# [WORK INSTRUCTION]
The data should be duplicated exactly, with every word kept as it is.

··········

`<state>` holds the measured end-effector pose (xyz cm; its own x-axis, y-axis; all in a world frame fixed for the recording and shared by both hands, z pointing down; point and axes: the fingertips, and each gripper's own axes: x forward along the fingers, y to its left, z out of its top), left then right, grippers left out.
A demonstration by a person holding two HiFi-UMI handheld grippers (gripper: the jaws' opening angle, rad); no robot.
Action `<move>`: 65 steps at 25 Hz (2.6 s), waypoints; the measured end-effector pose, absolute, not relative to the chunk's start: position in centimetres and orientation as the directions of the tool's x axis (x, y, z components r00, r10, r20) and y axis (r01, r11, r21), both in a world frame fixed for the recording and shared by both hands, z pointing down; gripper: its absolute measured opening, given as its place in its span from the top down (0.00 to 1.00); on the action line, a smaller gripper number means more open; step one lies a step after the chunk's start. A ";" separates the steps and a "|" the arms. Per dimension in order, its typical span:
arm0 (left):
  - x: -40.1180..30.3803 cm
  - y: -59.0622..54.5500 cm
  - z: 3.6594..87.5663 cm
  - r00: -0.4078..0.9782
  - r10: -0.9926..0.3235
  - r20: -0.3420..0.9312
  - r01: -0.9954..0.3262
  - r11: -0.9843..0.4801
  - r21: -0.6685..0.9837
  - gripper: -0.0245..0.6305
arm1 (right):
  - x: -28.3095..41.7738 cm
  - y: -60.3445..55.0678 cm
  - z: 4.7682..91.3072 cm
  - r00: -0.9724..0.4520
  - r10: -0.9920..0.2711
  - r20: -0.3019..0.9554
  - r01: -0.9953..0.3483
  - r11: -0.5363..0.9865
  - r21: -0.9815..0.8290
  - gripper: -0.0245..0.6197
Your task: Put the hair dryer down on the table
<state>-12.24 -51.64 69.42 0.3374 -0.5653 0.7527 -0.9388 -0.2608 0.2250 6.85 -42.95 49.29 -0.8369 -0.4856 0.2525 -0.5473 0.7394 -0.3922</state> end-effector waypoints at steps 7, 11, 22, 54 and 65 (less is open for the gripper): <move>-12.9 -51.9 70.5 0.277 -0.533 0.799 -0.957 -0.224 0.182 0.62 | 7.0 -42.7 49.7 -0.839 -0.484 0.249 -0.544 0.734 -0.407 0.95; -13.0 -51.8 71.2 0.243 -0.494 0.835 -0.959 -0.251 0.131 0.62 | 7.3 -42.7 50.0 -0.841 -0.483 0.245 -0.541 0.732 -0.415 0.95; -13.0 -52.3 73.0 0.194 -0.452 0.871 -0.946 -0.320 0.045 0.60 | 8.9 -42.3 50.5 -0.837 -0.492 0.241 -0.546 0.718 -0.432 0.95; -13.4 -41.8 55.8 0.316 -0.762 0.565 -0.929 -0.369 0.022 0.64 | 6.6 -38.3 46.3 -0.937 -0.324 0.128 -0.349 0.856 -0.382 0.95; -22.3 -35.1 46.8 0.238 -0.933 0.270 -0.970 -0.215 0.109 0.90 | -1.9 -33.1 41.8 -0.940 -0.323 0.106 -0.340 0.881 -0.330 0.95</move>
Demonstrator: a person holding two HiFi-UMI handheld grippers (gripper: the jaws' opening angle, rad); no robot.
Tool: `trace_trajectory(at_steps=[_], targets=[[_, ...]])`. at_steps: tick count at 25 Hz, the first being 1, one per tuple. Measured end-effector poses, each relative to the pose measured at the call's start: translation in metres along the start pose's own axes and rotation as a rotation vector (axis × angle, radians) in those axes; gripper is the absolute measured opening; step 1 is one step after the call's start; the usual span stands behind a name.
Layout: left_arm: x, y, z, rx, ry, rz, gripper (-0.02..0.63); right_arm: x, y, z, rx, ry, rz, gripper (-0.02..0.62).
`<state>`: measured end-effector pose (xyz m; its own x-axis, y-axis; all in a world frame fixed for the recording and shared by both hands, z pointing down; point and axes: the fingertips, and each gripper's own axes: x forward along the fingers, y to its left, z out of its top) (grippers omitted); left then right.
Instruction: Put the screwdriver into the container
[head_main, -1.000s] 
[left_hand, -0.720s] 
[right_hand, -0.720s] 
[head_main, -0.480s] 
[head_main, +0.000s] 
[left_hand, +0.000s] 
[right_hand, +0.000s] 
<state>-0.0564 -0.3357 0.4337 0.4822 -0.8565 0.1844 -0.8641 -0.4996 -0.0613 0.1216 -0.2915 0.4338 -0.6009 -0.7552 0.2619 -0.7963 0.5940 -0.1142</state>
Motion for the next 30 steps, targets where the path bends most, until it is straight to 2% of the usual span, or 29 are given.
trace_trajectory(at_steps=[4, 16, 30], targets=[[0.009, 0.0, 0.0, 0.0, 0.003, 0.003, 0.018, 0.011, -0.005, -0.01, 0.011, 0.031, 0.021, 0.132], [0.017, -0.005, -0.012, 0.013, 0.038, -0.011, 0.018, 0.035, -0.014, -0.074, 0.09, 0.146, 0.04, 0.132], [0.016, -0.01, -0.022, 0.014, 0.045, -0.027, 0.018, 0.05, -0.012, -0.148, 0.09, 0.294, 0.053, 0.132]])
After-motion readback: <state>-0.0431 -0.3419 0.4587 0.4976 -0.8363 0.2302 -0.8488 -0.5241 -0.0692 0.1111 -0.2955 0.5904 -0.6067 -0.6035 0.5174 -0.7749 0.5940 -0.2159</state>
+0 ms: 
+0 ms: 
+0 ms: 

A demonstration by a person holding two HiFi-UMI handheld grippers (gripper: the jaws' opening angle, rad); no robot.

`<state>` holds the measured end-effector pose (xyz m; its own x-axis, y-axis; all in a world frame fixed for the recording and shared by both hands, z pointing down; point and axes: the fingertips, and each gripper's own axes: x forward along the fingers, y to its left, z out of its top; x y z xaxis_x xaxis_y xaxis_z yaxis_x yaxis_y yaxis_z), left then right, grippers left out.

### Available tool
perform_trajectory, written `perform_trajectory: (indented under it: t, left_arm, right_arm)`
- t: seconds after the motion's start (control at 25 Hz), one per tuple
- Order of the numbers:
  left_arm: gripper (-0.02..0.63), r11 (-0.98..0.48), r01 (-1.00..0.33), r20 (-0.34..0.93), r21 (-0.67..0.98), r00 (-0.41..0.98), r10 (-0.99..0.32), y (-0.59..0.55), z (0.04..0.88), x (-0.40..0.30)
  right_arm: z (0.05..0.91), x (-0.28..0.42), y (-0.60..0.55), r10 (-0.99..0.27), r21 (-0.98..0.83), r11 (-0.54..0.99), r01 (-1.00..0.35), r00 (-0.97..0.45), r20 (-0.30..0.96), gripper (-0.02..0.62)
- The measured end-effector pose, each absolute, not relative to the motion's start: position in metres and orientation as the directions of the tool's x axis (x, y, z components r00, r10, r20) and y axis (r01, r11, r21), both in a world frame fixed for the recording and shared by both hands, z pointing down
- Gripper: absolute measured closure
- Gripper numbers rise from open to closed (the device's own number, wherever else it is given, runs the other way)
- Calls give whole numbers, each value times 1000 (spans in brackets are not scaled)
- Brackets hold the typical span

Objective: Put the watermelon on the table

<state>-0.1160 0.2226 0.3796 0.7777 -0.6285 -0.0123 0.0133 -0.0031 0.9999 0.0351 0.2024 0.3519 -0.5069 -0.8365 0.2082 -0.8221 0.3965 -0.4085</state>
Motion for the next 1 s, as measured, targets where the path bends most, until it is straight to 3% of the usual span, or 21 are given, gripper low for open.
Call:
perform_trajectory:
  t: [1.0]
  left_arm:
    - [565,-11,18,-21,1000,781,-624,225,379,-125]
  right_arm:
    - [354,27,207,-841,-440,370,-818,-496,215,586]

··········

# [WRITTEN ANSWER]
`<state>` holds the measured end-effector pose (xyz cm; its own x-axis, y-axis; all in a world frame fixed for the recording and shared by both hands, z pointing down; point and axes: the fingertips, and each gripper's own axes: x forward along the fingers, y to its left, z out of its top), left then right, grippers left out.
A demonstration by a person holding two HiFi-UMI handheld grippers (gripper: the jaws' opening angle, rad); no robot.
Action `<move>`: 65 steps at 25 Hz (2.6 s), waypoints; the measured end-effector pose, absolute, not relative to the chunk's start: position in centimetres and orientation as the directions of the tool's x axis (x, y, z components r00, r10, r20) and y axis (r01, r11, r21), both in a world frame fixed for the recording and shared by both hands, z pointing down; gripper: its absolute measured opening, given as its place in its span from the top down (0.00 to 1.00); on the action line, a smaller gripper number means more open; step one lies a step after the chunk's start. A ";" separates the steps and a "|" the arms. Per dimension in order, its typical span:
arm0 (left):
  - x: -40.1180..30.3803 cm
  - y: -59.0622..54.5500 cm
  - z: 3.6594..87.5663 cm
  - r00: -0.4078..0.9782
  - r10: -0.9926..0.3235
  - r20: -0.3420..0.9312
  - r01: -0.9954..0.3262
  - r11: -0.9843..0.4801
  - r21: -0.6685..0.9837
  - gripper: -0.0245..0.6305
arm1 (right):
  - x: -28.3095..41.7738 cm
  - y: -60.3445..55.0678 cm
  - z: 4.7682..91.3072 cm
  - r00: -0.9724..0.4520
  - r10: -0.9920..0.2711
  - r20: -0.3019..0.9554
  - r01: -0.9953..0.3483
  - r11: -0.5363..0.9865
  - r21: -0.9815..0.8290
  - gripper: -0.0245..0.6197
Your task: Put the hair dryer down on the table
<state>-12.24 -51.64 69.42 0.3374 -0.5653 0.7527 -0.9388 -0.2608 0.2250 6.85 -42.95 49.29 -0.8369 -0.4856 0.2525 -0.5473 0.7394 -0.3922</state> end-effector waypoints at steps 7, 11, 22, 54 and 65 (less is open for the gripper): <move>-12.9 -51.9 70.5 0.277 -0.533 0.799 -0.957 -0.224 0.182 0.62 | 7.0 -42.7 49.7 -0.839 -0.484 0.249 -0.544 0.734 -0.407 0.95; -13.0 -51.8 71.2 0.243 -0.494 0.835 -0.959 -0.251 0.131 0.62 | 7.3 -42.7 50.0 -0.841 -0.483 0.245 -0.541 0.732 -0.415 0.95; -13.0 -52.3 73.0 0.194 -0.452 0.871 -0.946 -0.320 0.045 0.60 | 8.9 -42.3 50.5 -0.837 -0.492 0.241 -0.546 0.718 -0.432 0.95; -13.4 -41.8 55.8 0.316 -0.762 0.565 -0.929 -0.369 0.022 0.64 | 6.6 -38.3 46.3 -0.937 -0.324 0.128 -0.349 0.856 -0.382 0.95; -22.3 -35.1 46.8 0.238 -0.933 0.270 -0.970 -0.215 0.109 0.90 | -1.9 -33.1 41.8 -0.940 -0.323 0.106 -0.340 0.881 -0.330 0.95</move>
Demonstrator: a person holding two HiFi-UMI handheld grippers (gripper: the jaws' opening angle, rad); no robot.
Tool: `trace_trajectory(at_steps=[_], targets=[[_, ...]])`. at_steps: tick count at 25 Hz, the first being 1, one per tuple. Measured end-effector poses, each relative to the pose measured at the call's start: translation in metres along the start pose's own axes and rotation as a rotation vector (axis × angle, radians) in those axes; gripper is the absolute measured opening; step 1 is one step after the call's start; the usual span stands behind a name.
Layout: left_arm: x, y, z, rx, ry, rz, gripper (-0.02..0.63); right_arm: x, y, z, rx, ry, rz, gripper (-0.02..0.62).
`<state>`: measured end-effector pose (xyz m; its own x-axis, y-axis; all in a world frame fixed for the recording and shared by both hands, z pointing down; point and axes: the fingertips, and each gripper's own axes: x forward along the fingers, y to its left, z out of its top) (grippers omitted); left then right.
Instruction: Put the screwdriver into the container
[head_main, -1.000s] 
[left_hand, -0.720s] 
[right_hand, -0.720s] 
[head_main, -0.480s] 
[head_main, +0.000s] 
[left_hand, +0.000s] 
[right_hand, +0.000s] 
<state>-0.0564 -0.3357 0.4337 0.4822 -0.8565 0.1844 -0.8641 -0.4996 -0.0613 0.1216 -0.2915 0.4338 -0.6009 -0.7552 0.2619 -0.7963 0.5940 -0.1142</state>
Motion for the next 30 steps, targets where the path bends most, until it is straight to 2% of the usual span, or 29 are given.
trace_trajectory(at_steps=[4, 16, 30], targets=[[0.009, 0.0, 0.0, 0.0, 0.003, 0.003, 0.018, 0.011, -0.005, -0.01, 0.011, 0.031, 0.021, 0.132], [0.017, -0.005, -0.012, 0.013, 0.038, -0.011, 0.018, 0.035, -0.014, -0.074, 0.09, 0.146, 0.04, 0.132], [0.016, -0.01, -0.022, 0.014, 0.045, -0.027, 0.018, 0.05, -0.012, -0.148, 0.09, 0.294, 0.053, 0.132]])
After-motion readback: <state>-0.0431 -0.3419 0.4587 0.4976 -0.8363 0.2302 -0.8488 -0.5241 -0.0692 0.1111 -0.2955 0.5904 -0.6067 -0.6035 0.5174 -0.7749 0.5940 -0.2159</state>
+0 ms: 
+0 ms: 
+0 ms: 

A demonstration by a person holding two HiFi-UMI handheld grippers (gripper: the jaws' opening angle, rad); no robot.

`<state>` holds the measured end-effector pose (xyz m; its own x-axis, y-axis; all in a world frame fixed for the recording and shared by both hands, z pointing down; point and axes: the fingertips, and each gripper's own axes: x forward along the fingers, y to its left, z out of its top; x y z xaxis_x xaxis_y xaxis_z yaxis_x yaxis_y yaxis_z), left then right, grippers left out.

### Available tool
perform_trajectory, written `perform_trajectory: (indented under it: t, left_arm, right_arm)`
- t: seconds after the motion's start (control at 25 Hz), one per tuple
- Order of the numbers:
  left_arm: gripper (-0.02..0.63), r11 (-0.98..0.48), r01 (-1.00..0.33), r20 (-0.34..0.93), r21 (-0.67..0.98), r00 (-0.41..0.98), r10 (-0.99..0.32), y (-0.59..0.55), z (0.04..0.88), x (-0.40..0.30)
  right_arm: z (0.05..0.91), x (-0.28..0.42), y (-0.60..0.55), r10 (-0.99..0.27), r21 (-0.98..0.83), r11 (-0.54..0.99), r01 (-1.00..0.35), r00 (-0.97..0.45), r20 (-0.30..0.96), gripper (-0.02..0.62)
- The measured end-effector pose, each absolute, not relative to the motion's start: position in metres and orientation as the directions of the tool's x axis (x, y, z components r00, r10, r20) and y axis (r01, r11, r21), both in a world frame fixed for the recording and shared by both hands, z pointing down
- Gripper: absolute measured closure
- Gripper numbers rise from open to closed (the device's own number, wherever else it is given, runs the other way)
- Calls give whole numbers, each value times 1000 (spans in brackets are not scaled)
- Brackets hold the typical span

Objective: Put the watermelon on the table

<state>-0.1160 0.2226 0.3796 0.7777 -0.6285 -0.0123 0.0133 -0.0031 0.9999 0.0351 0.2024 0.3519 -0.5069 -0.8365 0.2082 -0.8221 0.3965 -0.4085</state>
Motion for the next 1 s, as measured, targets where the path bends most, until it is straight to 3% of the usual span, or 21 are given, gripper low for open.
Call:
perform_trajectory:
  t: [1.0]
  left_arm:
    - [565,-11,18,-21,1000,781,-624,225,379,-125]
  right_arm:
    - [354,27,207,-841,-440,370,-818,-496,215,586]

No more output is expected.